November 15th, 2010

ROCKET AF Hits Chicago

ROCKET AF hit the AHA on Monday morning. Results of ROCKET AF (Stroke Prevention Using the Oral Direct Factor Xa Inhibitor Rivaroxaban Compared With Warfarin in Patients with Nonvalvular Atrial Fibrillation) had been the topic of intense speculation and interest.

The trial showed that the experimental factor Xa inhibitor rivaroxaban was as effective as warfarin in preventing stroke in 14,264 AF patients and did not increase their risk of bleeding. In the per-protocol analysis, the rate of stroke and embolism was lower in the rivaroxaban group than in the warfarin group (P<0.001 for noninferiority, P=0.018 for superiority). Major bleeding complications occurred at a similar rate in the two groups (P=0.576).

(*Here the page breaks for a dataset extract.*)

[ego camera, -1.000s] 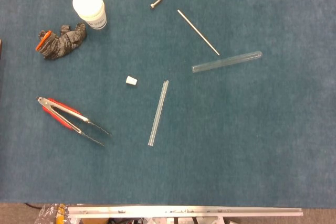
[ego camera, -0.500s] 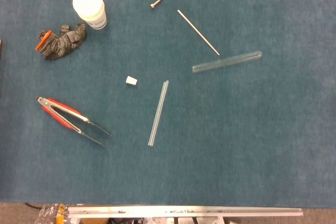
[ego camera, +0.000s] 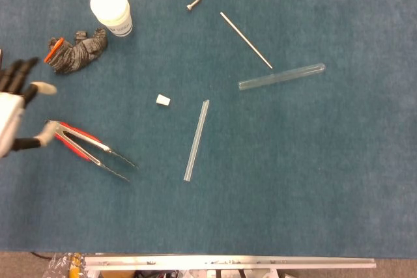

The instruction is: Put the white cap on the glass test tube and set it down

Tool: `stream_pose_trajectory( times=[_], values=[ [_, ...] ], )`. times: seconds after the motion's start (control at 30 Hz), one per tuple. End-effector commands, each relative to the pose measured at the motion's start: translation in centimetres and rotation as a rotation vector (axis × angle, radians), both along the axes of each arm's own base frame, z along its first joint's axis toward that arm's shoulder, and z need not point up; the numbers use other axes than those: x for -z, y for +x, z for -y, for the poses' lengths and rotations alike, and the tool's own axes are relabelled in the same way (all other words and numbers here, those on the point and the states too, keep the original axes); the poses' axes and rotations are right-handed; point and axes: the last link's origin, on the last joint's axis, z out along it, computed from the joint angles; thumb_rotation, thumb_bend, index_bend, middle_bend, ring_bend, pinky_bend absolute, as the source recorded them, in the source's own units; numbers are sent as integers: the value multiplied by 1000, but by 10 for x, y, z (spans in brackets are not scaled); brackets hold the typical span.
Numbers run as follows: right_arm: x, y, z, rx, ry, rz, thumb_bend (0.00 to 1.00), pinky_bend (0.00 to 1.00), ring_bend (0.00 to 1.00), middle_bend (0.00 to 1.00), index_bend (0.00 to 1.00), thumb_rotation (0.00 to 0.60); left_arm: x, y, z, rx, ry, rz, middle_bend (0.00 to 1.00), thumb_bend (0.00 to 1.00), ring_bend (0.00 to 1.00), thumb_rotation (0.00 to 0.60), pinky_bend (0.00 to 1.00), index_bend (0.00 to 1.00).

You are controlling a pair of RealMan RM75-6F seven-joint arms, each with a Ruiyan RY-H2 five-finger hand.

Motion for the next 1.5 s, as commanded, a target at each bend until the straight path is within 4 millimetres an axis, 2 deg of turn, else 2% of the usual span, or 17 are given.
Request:
stream_pose_trajectory(
  times=[0.03, 0.17, 0.23, 0.53, 1.03, 1.5],
  values=[
    [1, 1, 2, -2, 6, 1, 299, 221, 42, 202, 264, 600, 17, 6, -7, 27, -58, 8, 35, 274, 0, 187, 17, 322],
    [3, 1, 5, -5, 9, -1, 299, 221, 42, 202, 264, 600, 34, 13, -15, 47, -114, 14, 20, 260, 0, 21, 16, 336],
    [4, 0, 6, -4, 13, 2, 299, 221, 41, 202, 264, 600, 42, 17, -19, 57, -134, 7, 11, 255, 0, 1, 16, 336],
    [3, -4, 7, 5, 13, 1, 300, 221, 41, 202, 264, 600, 70, 29, -39, 46, -161, 17, 0, 246, 0, 0, 17, 323],
    [-3, -12, 8, 19, 11, 1, 299, 221, 42, 202, 264, 600, 123, 39, -59, -42, -168, 18, 0, 246, 0, 0, 16, 322],
    [-8, -17, 6, 25, 5, 10, 299, 221, 41, 202, 264, 600, 148, 37, -64, -109, -136, -3, 0, 246, 0, 0, 17, 322]
  ],
)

Rate of stroke and embolism:

  • Rivaroxaban: 1.71 events per 100 patient-years
  • Warfarin: 2.16 events per 100 patient-years

Major bleeding complications:

  • Rivaroxaban: 3.60 events per 100 patient-years
  • Warfarin: 3.45 events per 100 patient-years

However, in the full intention-to-treat analysis, the superiority of rivaroxaban over warfarin did not achieve statistical significance (P=0.177). Intracerebral hemorrhage occurred in 55 patients on rivaroxaban and 84 on warfarin (P=0.019).

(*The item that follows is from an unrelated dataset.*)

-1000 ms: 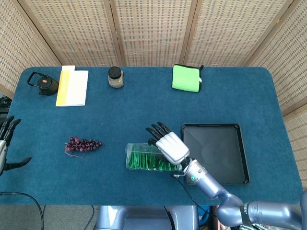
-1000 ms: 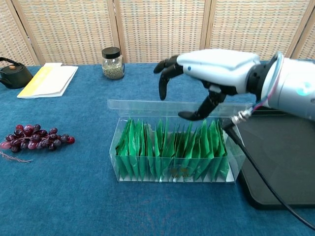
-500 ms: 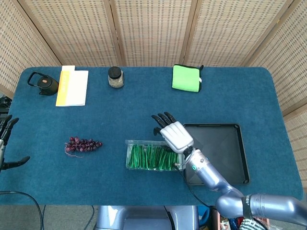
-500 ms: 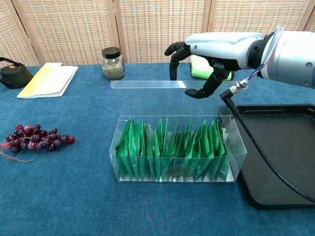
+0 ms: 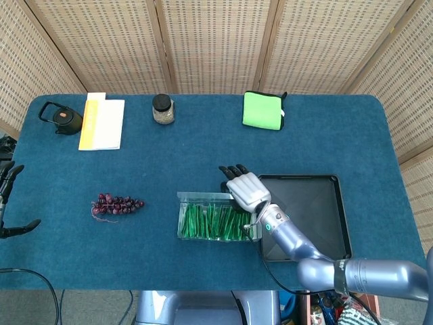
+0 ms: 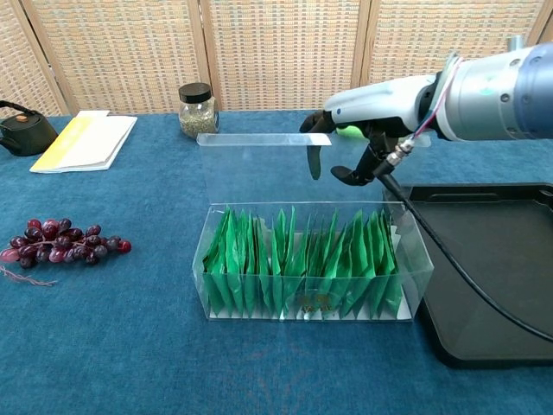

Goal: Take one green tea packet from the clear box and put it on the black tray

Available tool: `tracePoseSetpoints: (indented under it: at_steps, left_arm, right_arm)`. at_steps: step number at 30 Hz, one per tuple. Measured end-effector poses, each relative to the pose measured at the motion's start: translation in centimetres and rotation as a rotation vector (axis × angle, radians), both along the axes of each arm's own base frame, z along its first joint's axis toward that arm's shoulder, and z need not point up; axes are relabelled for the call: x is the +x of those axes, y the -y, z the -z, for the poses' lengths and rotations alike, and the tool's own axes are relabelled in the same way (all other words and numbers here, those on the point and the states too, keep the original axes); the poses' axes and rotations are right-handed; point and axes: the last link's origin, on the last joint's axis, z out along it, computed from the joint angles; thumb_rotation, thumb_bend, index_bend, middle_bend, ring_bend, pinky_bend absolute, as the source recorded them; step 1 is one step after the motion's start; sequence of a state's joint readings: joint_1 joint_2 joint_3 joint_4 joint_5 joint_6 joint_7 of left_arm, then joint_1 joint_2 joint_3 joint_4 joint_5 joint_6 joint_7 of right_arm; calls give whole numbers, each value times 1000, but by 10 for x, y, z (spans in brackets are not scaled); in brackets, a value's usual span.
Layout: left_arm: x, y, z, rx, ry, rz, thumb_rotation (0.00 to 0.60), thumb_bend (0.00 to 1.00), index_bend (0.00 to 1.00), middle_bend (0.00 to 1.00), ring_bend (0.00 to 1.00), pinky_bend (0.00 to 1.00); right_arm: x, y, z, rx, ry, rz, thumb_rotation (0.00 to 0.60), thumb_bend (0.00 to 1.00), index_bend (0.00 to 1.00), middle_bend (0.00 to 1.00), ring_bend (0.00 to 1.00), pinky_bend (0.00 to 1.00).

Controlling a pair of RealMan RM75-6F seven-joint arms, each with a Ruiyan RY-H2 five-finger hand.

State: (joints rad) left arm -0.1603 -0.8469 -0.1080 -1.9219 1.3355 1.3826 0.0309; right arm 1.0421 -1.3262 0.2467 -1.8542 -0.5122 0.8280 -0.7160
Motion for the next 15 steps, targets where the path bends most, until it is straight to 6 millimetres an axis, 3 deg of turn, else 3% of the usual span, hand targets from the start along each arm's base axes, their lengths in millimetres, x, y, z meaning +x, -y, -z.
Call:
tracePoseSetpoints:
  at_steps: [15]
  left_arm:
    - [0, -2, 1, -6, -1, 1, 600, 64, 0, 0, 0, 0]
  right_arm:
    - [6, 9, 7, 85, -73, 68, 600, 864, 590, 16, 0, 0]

“The main implication is that we have an alternative to warfarin,” said Robert Califf, M.D., co-principal investigator of the study, in an AHA press release. “Equally important, there was no increase in bleeding, so we have a drug you can take once a day, without monitoring, that is at least as good as warfarin and carries no additional risk.”

Note: The AHA 2010 presentation slides for ROCKET-AF can be found on the Duke Clinical Research Institute website.

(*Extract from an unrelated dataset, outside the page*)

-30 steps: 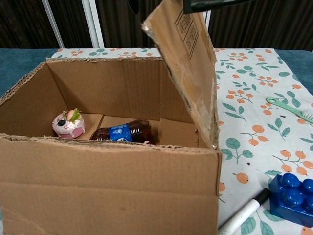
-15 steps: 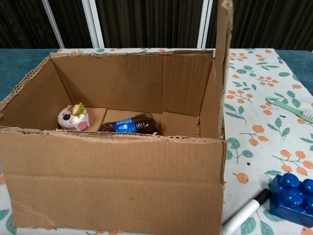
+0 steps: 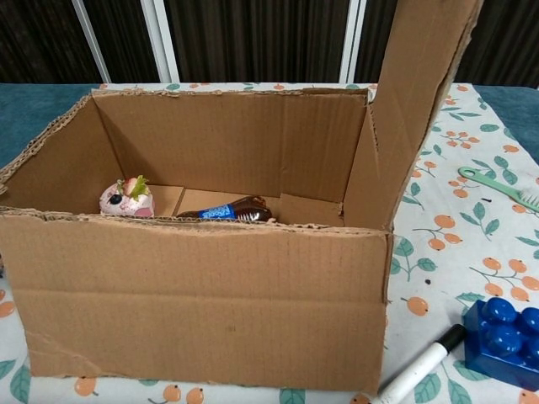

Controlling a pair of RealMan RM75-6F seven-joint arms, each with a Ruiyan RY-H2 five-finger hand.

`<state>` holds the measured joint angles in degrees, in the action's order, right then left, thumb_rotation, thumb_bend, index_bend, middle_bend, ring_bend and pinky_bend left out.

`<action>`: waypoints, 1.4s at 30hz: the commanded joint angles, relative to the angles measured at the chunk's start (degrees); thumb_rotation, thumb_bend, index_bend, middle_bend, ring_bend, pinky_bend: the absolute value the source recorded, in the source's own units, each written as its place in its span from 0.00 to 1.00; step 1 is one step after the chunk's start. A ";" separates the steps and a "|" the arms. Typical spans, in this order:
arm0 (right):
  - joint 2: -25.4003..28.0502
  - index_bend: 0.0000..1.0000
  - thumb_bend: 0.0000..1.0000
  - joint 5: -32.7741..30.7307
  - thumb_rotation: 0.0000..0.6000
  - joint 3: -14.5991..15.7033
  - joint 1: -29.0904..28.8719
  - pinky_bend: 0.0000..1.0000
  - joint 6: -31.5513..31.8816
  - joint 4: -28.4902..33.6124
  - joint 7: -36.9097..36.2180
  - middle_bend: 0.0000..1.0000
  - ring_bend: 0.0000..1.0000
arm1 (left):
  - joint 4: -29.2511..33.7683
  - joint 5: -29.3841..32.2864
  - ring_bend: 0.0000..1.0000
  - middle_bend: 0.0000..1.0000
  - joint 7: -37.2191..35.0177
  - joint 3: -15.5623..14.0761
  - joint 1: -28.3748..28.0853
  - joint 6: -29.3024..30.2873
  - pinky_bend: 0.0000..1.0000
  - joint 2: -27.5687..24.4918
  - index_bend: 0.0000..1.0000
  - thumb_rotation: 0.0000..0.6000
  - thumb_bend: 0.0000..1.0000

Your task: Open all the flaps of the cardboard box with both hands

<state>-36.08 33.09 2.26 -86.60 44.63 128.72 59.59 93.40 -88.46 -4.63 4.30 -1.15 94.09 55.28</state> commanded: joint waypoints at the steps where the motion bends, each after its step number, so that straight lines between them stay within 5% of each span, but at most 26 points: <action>1: 0.62 0.18 0.46 0.13 1.00 0.95 0.42 0.23 0.63 -0.56 1.65 0.21 0.41 | 0.02 -0.01 0.00 0.15 0.07 -0.02 0.00 -0.02 0.00 0.00 0.14 1.00 0.55; 11: 2.70 0.15 0.44 -3.82 1.00 4.65 1.14 0.23 1.05 0.02 7.03 0.20 0.41 | 0.09 -0.19 0.00 0.15 0.25 -0.05 0.13 0.22 0.00 -0.02 0.14 1.00 0.55; 18: -0.02 0.15 0.36 -0.91 1.00 5.44 6.75 0.23 3.85 -1.41 3.59 0.20 0.41 | -0.09 -0.76 0.00 0.15 0.03 -0.15 0.07 0.35 0.00 -0.14 0.14 1.00 0.55; 30: -3.88 0.06 0.23 14.93 1.00 1.00 29.97 0.23 25.39 -4.93 -23.57 0.15 0.30 | -0.91 -0.70 0.00 0.15 2.87 -0.47 -0.47 -1.02 0.00 -0.16 0.14 1.00 0.55; 37: -4.90 0.06 0.21 29.78 1.00 3.45 48.90 0.23 40.63 -9.47 -43.49 0.13 0.27 | -0.56 -1.08 0.00 0.14 4.05 -0.71 -0.56 -1.13 0.00 0.10 0.14 1.00 0.55; 42: -8.21 0.05 0.21 40.55 1.00 6.57 60.09 0.23 49.70 -15.65 -51.28 0.12 0.26 | -0.49 -1.02 0.00 0.14 4.71 -0.76 -0.54 -1.14 0.00 0.40 0.14 1.00 0.53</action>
<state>-41.82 67.05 6.47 -33.09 88.60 117.59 12.87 92.91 -89.48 0.07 3.55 -1.70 92.95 55.66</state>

3 Responses to “ROCKET AF Hits Chicago”

  1. Guido Gigli, MD says:

    In this sunset-time for warfarin, the problem remains the same as with dabigratan: the global cost of the new therapy and to be sure that the patient is taking the drug. Patients on warfarin at steady-stae make an INR control once a month or also every 45 days and the dose is almost fixed and, finally, the cost very low.I think we have to consider all these factors before to do a such important choice, as to shift a patient to a new antithrombotic strategy. This consideration is quite different in patients at the beginning of therapy or, probably more important, in patients that are not compliant or live in remote areas where the INR control could be very difficult.

    Competing interests pertaining specifically to this post, comment, or both:
    No conflicts of interest.

  2. David Powell , md, facc says:

    There was no difference in benefit in RE-LY between warfarin- naive and experiencedpatients. The reduction in ICBs with dabigatran was independent of time in therapeutic range with warfarin. A cost analysis in Annals of Int Med was favorable to the thrombin inhibitor. Hence there is a good argument try dabig on all qualifying pts.

    Competing interests pertaining specifically to this post, comment, or both:
    Anticipate speaker for zBI

  3. There are several advantages to dabigatran over coumadin, as Dr. Powell mentions. I wonder if the twice a day dosing of dabigatran and lack of regular INR monitoring will result in lower patient compliance than would occur with coumadin.